Count how many lines below include the word "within". Answer with a number only.

[Excerpts from a dataset]
****************************************

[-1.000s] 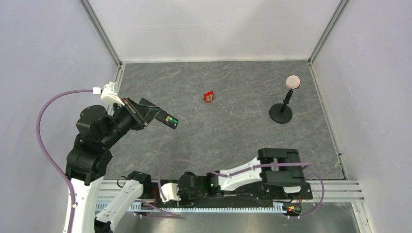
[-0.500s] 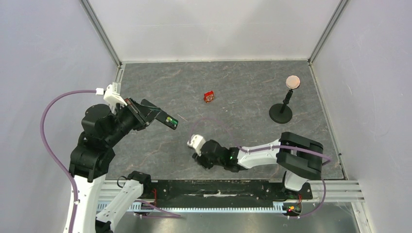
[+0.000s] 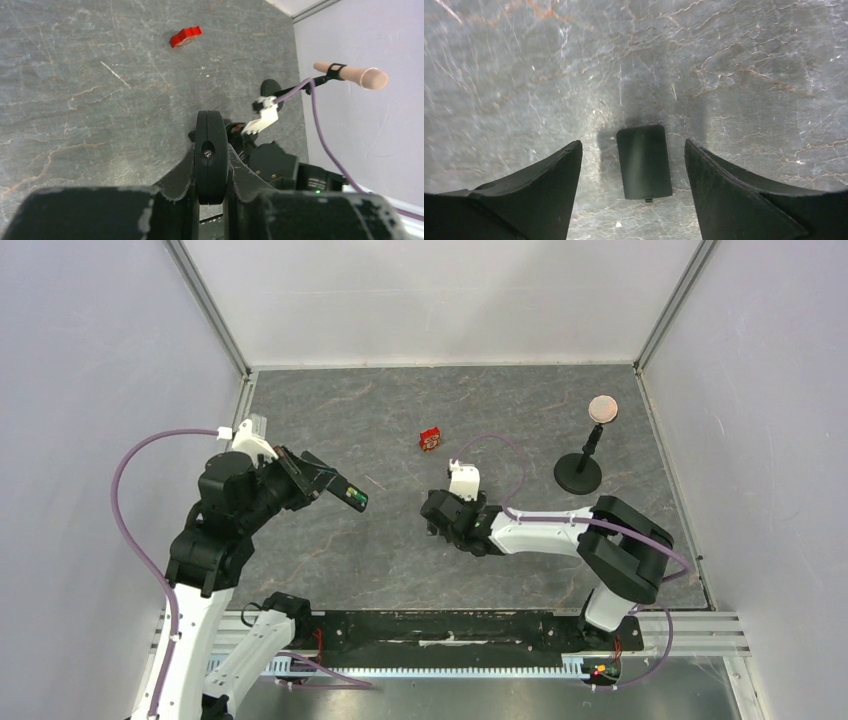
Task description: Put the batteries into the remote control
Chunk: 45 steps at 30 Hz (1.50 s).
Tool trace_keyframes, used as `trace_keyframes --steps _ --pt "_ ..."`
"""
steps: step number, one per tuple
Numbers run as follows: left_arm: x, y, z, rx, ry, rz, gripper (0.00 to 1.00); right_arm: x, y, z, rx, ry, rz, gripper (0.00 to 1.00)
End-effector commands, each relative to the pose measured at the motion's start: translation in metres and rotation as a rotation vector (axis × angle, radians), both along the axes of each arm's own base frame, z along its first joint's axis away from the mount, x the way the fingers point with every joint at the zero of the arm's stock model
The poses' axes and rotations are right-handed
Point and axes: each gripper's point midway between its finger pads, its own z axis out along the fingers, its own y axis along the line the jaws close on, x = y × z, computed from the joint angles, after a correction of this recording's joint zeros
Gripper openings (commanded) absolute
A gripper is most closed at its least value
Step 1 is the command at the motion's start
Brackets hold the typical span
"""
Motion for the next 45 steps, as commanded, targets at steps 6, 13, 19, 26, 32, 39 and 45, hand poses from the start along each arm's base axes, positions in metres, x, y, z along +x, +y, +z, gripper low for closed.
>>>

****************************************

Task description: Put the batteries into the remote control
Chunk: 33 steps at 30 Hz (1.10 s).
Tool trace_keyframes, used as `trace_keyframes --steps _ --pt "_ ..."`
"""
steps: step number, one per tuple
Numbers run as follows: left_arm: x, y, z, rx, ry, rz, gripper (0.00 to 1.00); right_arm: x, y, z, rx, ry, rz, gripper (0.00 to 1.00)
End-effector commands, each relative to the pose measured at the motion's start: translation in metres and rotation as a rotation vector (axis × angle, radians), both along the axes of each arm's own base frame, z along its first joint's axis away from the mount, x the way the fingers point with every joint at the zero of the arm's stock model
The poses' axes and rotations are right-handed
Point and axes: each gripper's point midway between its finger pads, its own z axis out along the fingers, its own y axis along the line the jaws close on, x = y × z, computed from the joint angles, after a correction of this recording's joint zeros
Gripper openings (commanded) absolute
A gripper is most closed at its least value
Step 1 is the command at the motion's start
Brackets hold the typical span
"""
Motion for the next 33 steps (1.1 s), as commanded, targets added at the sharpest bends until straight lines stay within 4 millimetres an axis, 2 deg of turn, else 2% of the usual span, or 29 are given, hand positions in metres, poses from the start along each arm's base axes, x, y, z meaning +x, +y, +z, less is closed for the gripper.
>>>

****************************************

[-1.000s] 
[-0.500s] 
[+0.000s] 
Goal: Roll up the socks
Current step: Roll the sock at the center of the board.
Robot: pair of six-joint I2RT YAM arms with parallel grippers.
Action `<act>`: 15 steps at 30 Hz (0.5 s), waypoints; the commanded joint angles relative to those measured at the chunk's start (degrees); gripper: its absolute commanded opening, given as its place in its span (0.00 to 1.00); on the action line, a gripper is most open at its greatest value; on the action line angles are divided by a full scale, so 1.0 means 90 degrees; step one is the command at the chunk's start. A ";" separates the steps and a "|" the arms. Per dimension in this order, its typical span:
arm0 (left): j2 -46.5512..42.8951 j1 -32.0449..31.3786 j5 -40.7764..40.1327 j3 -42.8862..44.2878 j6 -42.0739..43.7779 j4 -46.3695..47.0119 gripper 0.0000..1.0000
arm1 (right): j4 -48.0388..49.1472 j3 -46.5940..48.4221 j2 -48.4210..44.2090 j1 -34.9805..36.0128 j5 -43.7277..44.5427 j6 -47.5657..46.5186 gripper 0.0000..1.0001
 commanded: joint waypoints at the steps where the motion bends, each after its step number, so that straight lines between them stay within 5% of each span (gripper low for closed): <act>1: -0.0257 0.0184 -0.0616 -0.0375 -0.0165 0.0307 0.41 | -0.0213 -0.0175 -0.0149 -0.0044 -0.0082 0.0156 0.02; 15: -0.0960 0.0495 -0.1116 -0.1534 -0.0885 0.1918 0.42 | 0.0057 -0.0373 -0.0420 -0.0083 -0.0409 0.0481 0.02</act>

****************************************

Response: 2